Paper 2016/394

Strengthening the Known-Key Security Notion for Block Ciphers

Benoît Cogliati and Yannick Seurin

Abstract

We reconsider the formalization of known-key attacks against ideal primitive-based block ciphers. This was previously tackled by Andreeva, Bogdanov, and Mennink (FSE 2013), who introduced the notion of known-key indifferentiability. Our starting point is the observation, previously made by Cogliati and Seurin (EUROCRYPT 2015), that this notion, which considers only a single known key available to the attacker, is too weak in some settings to fully capture what one might expect from a block cipher informally deemed resistant to known-key attacks. Hence, we introduce a stronger variant of known-key indifferentiability, where the adversary is given multiple known keys to ``play'' with, the informal goal being that the block cipher construction must behave as an independent random permutation for each of these known keys.
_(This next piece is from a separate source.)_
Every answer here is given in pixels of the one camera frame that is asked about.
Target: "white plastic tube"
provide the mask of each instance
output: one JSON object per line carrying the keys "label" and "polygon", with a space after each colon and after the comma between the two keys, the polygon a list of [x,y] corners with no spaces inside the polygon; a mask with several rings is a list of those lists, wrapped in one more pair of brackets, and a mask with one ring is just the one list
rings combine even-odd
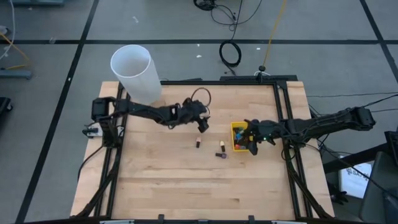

Our main result is that the 9-round iterated Even-Mansour construction (with the trivial key-schedule, i.e., the same round key xored between permutations) achieves our new ``multiple'' known-keys indifferentiability notion, which contrasts with the previous result of Andreeva et al. that one single round is sufficient when only a single known key is considered. We also show that the 3-round iterated Even-Mansour construction achieves the weaker notion of multiple known-keys sequential indifferentiability, which implies in particular that it is correlation intractable with respect to relations involving any (polynomial) number of known keys.

Note: An abridged version appears in the proceedings of FSE 2016. This is the full version.